6 thoughts on “Pushing a String”

  1. Re:"…the swimming required one to actually swim from here to there, and was not substitutable by a written exam in natation theory…" A classmate at Williams College (which did and, I believe, still does require one to pass a swimming test) wanted to take a course in drum-making at a neighboring institution. His request was rejected, but he was told that he was welcome to take a course in the theory of drum-making.

  2. At my alma mater, the "water" requirement for graduation could be fulfilled in 2 ways.
    Pass the swim test (which was unnecessarily hard–2 laps in each stroke, in each of back, breast, freestyle, and something else) OR take a swim class.

  3. Gross over-simplification for the sake of argument:
    Demand side strategies are always neccessary for optimal solution to social problems. They are sometimes, but not always, sufficient.

  4. perhaps another good analogy:
    'would we rate taking a driving course the same, for driving competency, as passing a driving test?'
    I believe the military in particular is heavily competence-based in its testing, as opposed to credential based (at the senior officer level, the reverse may be true).

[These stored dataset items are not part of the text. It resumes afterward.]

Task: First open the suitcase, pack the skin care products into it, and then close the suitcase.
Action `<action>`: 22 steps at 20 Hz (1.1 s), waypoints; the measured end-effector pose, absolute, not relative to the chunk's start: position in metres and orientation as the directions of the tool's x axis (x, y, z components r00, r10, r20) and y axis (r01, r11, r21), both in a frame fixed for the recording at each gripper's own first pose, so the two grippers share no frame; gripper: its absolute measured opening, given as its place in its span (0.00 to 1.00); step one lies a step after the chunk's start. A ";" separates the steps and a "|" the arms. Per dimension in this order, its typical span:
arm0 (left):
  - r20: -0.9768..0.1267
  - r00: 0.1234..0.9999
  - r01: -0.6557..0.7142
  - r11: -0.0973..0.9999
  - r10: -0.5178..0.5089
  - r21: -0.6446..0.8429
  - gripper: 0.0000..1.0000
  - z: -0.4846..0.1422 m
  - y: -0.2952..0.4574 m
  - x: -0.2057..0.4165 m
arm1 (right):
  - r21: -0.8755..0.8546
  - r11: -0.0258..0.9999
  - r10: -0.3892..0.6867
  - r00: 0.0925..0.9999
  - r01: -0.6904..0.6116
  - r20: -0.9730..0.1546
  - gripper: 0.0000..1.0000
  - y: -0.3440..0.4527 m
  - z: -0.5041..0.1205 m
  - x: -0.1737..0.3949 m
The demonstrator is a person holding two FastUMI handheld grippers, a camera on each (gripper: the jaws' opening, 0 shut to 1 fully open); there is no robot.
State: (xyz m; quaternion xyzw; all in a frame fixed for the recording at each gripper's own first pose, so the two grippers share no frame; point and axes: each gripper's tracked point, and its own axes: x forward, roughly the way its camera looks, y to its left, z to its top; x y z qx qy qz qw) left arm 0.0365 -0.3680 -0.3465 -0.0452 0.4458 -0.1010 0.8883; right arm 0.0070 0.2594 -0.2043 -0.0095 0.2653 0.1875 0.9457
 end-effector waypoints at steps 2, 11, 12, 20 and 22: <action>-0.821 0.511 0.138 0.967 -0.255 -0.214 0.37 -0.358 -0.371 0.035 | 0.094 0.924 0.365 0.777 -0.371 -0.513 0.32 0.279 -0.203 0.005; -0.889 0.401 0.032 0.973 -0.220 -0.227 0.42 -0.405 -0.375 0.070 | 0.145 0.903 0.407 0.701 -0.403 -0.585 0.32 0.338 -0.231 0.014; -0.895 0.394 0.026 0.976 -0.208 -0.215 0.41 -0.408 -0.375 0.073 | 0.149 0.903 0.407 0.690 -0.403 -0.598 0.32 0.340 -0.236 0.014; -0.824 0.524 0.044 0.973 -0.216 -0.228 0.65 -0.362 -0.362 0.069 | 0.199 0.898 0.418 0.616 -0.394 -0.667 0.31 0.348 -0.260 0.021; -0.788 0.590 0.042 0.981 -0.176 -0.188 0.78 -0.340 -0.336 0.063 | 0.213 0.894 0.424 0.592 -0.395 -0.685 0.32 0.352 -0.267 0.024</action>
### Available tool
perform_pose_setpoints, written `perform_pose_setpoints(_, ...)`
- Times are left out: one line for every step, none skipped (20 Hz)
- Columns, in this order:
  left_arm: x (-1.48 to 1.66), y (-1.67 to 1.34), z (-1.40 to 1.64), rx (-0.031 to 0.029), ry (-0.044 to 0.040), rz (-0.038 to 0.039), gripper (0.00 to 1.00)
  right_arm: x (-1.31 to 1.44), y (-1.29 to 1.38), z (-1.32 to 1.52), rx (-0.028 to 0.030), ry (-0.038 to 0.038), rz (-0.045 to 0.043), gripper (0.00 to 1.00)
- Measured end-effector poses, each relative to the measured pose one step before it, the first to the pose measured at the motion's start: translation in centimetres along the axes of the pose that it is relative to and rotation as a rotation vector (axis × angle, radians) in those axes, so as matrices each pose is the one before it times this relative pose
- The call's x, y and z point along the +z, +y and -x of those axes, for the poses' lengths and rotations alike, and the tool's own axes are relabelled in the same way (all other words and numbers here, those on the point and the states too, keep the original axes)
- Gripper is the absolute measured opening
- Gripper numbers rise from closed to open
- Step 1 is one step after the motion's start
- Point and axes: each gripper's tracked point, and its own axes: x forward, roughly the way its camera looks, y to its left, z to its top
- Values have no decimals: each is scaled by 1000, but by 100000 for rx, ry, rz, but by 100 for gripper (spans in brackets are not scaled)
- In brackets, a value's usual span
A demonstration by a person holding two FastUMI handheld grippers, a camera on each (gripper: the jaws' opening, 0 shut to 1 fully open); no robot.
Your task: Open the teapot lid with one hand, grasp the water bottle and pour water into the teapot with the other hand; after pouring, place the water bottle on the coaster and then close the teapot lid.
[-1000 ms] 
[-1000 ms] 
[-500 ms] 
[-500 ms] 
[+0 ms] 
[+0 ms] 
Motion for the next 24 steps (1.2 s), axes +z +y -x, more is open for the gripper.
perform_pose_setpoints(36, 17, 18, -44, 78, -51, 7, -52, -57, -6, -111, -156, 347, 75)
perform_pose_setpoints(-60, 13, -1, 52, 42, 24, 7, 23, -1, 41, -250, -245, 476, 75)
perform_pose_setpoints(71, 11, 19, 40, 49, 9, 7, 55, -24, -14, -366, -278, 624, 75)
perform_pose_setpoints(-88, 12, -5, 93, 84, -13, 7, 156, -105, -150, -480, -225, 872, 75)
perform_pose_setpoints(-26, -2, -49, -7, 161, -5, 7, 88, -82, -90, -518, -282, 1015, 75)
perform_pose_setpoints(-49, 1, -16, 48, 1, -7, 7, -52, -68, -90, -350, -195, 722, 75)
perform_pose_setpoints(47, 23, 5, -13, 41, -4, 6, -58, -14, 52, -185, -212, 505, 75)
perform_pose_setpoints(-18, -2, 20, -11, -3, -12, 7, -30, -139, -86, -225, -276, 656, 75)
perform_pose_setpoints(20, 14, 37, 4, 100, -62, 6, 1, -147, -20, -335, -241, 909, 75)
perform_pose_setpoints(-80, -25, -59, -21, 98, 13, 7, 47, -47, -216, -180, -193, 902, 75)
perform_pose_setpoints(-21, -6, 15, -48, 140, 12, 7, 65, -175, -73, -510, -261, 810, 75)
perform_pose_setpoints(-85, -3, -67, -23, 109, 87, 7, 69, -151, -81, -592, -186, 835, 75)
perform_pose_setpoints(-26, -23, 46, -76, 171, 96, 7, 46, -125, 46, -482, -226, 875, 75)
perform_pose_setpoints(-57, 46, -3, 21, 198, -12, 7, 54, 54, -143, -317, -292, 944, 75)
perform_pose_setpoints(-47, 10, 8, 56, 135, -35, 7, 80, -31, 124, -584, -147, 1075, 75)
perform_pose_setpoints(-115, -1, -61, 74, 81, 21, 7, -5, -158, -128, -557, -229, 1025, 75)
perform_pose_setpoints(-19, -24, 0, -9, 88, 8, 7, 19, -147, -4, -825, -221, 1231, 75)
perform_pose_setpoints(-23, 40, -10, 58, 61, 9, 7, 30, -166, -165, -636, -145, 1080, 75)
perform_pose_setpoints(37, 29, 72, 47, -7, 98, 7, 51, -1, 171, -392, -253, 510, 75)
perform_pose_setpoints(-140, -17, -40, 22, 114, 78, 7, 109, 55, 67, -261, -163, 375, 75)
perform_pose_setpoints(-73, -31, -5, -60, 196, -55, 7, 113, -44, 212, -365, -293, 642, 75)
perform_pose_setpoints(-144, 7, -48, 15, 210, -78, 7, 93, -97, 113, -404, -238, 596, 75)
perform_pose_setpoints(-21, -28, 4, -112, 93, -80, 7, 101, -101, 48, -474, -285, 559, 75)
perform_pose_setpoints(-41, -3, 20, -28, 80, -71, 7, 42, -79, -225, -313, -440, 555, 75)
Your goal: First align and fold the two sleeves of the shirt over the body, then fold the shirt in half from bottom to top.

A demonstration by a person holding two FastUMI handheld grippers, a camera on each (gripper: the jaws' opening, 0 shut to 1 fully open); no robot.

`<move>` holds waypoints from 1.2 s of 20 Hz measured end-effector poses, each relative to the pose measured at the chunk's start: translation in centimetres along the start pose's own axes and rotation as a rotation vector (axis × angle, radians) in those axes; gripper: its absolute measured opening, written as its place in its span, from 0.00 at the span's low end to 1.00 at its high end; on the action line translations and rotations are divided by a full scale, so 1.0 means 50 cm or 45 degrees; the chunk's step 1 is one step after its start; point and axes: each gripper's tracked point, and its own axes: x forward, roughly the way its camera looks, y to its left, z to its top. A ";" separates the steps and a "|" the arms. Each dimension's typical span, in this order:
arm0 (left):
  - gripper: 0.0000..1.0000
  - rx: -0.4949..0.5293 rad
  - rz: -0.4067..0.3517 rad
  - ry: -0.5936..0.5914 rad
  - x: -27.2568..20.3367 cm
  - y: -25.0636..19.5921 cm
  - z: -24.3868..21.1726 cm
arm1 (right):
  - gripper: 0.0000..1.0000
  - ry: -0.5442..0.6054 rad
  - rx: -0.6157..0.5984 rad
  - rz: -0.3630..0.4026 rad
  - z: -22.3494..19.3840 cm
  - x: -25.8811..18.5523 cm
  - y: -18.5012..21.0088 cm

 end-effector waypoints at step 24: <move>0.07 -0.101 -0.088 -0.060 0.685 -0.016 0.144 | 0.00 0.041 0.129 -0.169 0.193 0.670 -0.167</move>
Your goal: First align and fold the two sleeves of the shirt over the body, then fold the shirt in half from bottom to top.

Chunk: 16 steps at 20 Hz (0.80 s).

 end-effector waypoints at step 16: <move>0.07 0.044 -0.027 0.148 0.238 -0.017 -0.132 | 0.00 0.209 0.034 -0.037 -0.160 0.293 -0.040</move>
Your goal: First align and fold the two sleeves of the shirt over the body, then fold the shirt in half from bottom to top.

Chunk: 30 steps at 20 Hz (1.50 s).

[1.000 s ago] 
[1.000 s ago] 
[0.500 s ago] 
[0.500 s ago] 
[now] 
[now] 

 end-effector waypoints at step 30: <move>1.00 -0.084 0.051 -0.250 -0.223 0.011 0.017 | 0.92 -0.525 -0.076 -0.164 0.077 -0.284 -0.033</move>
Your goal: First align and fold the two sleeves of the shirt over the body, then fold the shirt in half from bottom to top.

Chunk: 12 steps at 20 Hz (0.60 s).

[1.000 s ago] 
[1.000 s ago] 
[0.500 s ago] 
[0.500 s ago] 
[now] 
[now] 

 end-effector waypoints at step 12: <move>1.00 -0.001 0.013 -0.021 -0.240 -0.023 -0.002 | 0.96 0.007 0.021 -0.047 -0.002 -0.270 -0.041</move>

You fired a rifle and hit a minimum score, or you are not a soldier.
    At my business school (London Business School) you were required, to achieve the MBA, to pass a competency test regarding a second foreign language (English counted, so for 70% of the students who were not native English speakers, they effectively had a 2 year intensive course in Business English).
    Conversely the whole concept of an MBA in general is credentialism. Which may be why MBA programmes increasingly offer 'skills based' courses that actually require you to demonstrate a competence at the end.

  5. On global warming there is something of a replay of the CAFE debate.
    Most sensible people thought it would be better to raise gasoline taxes than mandate fuel economy. John Anderson campaigned for President on a 50 cent a gallon gas tax platform, in 1980.
    But political reality is the latter is impossible. CAFE was a compromise which nonetheless did achieve significant results.
    Similarly for appliance Energy efficiency standards, the individual buyer may not choose energy efficiency, or not be aware of it (consider the tenant of an apartment where the landlord buys appliances for cheapness, not energy efficiency). Plenty of evidence even homeowners pay little attention to energy efficiency. New air conditioners are 40% more energy efficient than pre 2005 air conditioners– the market didn't mandate that, the President signed a law making it so.
    So it's up to the 'supply side' measures, economically inefficient though they may be, to fill the gap.
    On Global Warming, I suspect the problem is so chronic we need *both*.
    But producer groups, like wind power enthusiasts, can drive through environmentally beneficial changes which happen to be in their best interests. Demand groups, like the billions affected by global warming, tend to have too difuse a political voice.

  6. ps on windmill manufacturers, the world is completely tapped out, there is an up to 3 year waiting list for new turbines.
    You could make the jibe about wind farm developers, but since wind is the only practical and cost effective alternative to carbon emitting power stations at the moment, they would happen to be right.
    Ideally we should not subsidise wind generated electricity, but tax carbon emission heavily (or trade permits). Until that time (and remembering the world still subsidises nuclear and fossil fuel production to the tune of at least $300bn pa) we have to make do with subsidies.